# TASK INSTRUCTIONS
Every line of the data below should be written out word for word.

(Stored dataset items)

........

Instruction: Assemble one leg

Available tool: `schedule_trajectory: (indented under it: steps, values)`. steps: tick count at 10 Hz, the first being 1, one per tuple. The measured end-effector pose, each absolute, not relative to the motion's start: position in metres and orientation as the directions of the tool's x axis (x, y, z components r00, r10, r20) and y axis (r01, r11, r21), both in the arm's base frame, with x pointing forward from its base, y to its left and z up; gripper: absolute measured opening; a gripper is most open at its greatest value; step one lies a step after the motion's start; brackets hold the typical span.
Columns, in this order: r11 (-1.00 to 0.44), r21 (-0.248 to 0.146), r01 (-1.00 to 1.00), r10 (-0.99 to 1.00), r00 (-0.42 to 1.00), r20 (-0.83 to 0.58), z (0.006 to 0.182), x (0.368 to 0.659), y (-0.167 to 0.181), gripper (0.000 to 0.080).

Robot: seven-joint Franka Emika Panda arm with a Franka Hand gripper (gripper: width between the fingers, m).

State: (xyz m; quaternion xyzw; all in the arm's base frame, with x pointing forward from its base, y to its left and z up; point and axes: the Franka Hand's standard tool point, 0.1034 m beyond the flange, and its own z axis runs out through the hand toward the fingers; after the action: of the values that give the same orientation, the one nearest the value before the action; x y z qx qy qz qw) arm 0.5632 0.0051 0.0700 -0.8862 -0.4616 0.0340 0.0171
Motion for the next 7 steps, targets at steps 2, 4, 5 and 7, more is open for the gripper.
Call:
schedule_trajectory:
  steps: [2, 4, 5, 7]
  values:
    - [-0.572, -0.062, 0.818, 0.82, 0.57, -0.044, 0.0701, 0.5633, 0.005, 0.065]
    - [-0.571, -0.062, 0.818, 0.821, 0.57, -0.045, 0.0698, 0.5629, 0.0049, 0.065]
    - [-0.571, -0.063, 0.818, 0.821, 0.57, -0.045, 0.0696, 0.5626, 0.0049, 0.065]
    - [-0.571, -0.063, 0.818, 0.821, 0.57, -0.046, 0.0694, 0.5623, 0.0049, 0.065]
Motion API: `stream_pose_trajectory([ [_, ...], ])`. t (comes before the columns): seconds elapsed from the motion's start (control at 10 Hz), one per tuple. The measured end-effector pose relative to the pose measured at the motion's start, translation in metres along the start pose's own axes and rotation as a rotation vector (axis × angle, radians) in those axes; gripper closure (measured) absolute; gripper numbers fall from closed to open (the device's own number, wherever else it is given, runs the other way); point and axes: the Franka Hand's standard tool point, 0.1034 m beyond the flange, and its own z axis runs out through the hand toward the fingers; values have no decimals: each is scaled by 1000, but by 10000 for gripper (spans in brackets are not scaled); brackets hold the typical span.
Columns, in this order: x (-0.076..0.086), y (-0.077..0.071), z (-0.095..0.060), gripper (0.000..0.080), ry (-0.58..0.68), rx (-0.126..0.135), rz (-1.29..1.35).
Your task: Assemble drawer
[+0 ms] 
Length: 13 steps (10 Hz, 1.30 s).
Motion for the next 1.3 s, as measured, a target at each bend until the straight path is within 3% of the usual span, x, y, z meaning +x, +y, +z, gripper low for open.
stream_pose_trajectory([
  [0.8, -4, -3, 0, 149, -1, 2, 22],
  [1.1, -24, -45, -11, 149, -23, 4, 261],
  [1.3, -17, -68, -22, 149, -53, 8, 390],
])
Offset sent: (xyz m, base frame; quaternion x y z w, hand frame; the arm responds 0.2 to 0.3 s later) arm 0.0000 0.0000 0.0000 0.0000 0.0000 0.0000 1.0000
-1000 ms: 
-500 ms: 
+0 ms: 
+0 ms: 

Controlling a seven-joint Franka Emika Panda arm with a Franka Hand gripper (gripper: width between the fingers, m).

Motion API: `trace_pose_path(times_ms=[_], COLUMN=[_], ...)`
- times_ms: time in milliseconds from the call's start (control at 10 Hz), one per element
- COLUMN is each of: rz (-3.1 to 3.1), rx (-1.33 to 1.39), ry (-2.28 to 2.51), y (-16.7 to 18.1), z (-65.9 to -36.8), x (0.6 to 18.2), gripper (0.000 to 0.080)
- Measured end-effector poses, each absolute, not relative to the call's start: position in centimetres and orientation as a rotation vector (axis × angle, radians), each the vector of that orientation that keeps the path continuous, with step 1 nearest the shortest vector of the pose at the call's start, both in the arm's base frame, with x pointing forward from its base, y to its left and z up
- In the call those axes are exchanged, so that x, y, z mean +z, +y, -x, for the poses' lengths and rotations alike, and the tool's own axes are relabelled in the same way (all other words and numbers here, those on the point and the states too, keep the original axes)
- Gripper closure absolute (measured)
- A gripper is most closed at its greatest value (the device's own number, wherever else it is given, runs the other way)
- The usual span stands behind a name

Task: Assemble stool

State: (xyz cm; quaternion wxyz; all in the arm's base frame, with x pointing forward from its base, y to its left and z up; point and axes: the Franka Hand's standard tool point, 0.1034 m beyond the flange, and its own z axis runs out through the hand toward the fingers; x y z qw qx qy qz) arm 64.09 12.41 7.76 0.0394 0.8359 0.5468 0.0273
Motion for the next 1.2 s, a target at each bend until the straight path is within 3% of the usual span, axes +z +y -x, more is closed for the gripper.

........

# RESPONSE BOX
Instruction: Assemble one leg

Available tool: `schedule_trajectory: (indented under it: steps, values)`. steps: tick count at 10 Hz, the first being 1, one per tuple. The measured end-effector pose, each absolute, not relative to the motion's start: position in metres and orientation as the directions of the tool's x axis (x, y, z components r00, r10, r20) and y axis (r01, r11, r21), both in the arm's base frame, with x pointing forward from its base, y to its left and z up; gripper: absolute measured opening; a gripper is most open at its greatest value; step one lies a step after the motion's start; brackets hold the typical span.
Columns, in this order: r11 (-1.00 to 0.44), r21 (-0.248 to 0.146), r01 (-1.00 to 1.00), r10 (-0.99 to 1.00), r00 (-0.42 to 1.00), r20 (-0.83 to 0.58), z (0.006 to 0.182), x (0.368 to 0.659), y (-0.167 to 0.181), gripper (0.000 to 0.080).

Robot: seven-joint Franka Emika Panda arm with a Franka Hand gripper (gripper: width between the fingers, m).

State: (xyz m; quaternion xyzw; all in the arm's base frame, with x pointing forward from its base, y to its left and z up; point and axes: the Franka Hand's standard tool point, 0.1034 m beyond the flange, and its own z axis runs out through the hand toward the fingers; after the action: of the values that give the same orientation, the one nearest the value before the action; x y z qx qy qz qw) arm 0.5632 0.0051 0.0700 -0.8862 -0.4616 0.0340 0.0171
Motion for the next 7 steps, targets at steps 2, 4, 5 and 7, more is open for the gripper.
Call:
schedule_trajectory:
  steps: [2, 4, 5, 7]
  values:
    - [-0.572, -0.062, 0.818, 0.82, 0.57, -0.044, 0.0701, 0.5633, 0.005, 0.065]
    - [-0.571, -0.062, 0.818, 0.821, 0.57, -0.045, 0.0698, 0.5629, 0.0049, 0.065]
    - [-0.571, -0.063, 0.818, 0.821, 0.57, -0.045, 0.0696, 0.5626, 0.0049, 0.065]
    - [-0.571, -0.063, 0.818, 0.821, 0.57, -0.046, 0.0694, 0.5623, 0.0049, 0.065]
Motion API: `stream_pose_trajectory([ [_, ...], ])`. t (comes before the columns): seconds elapsed from the motion's start (control at 10 Hz), one per tuple. The measured end-effector pose relative to the pose measured at the motion's start, translation in metres along the start pose's own axes and rotation as a rotation vector (axis × angle, radians) in those axes; gripper closure (measured) absolute; gripper numbers fall from closed to open (the device's own number, wherever else it is given, runs the other way); point and axes: the Franka Hand's standard tool point, 0.1034 m beyond the flange, and its own z axis runs out through the hand toward the fingers; values have no decimals: each is scaled by 1000, but by 10000 for gripper (spans in brackets are not scaled); brackets hold the typical span.
Columns, in this order: x (-0.076..0.086), y (-0.077..0.071), z (-0.095..0.060), gripper (0.000..0.080), ry (-0.58..0.68), rx (-0.126..0.135), rz (-1.29..1.35).
Your task: Assemble drawer
[+0 ms] 
Length: 13 steps (10 Hz, 1.30 s).
Motion for the next 1.3 s, as measured, a target at each bend until the straight path is within 3% of the usual span, x, y, z meaning +x, +y, +z, gripper low for open.
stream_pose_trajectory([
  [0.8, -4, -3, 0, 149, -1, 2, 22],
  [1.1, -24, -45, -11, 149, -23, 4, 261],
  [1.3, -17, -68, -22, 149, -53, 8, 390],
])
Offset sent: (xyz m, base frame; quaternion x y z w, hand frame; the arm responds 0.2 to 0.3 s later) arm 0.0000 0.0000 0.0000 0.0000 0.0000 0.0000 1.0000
-1000 ms: 
-500 ms: 
+0 ms: 
+0 ms: 

Controlling a seven-joint Franka Emika Panda arm with a Franka Hand gripper (gripper: width between the fingers, m).

Motion API: `trace_pose_path(times_ms=[_], COLUMN=[_], ...)`
- times_ms: time in milliseconds from the call's start (control at 10 Hz), one per element
- COLUMN is each of: rz (-3.1 to 3.1), rx (-1.33 to 1.39), ry (-2.28 to 2.51), y (-16.7 to 18.1), z (-65.9 to -36.8), x (0.6 to 18.2), gripper (0.000 to 0.080)
- Measured end-effector poses, each absolute, not relative to the call's start: position in centimetres and orientation as a rotation vector (axis × angle, radians), each the vector of that orientation that keeps the path continuous, with step 1 nearest the shortest vector of the pose at the call's start, both in the arm's base frame, with x pointing forward from its base, y to its left and z up
- In the call those axes are exchanged, so that x, y, z mean +z, +y, -x, for the poses' lengths and rotations alike, and the tool's own axes are relabelled in the same way (all other words and numbers here, those on the point and the states too, keep the original axes)
- Gripper closure absolute (measured)
- A gripper is most closed at its greatest value (the device's own number, wherever else it is given, runs the other way)
- The usual span stands behind a name

Task: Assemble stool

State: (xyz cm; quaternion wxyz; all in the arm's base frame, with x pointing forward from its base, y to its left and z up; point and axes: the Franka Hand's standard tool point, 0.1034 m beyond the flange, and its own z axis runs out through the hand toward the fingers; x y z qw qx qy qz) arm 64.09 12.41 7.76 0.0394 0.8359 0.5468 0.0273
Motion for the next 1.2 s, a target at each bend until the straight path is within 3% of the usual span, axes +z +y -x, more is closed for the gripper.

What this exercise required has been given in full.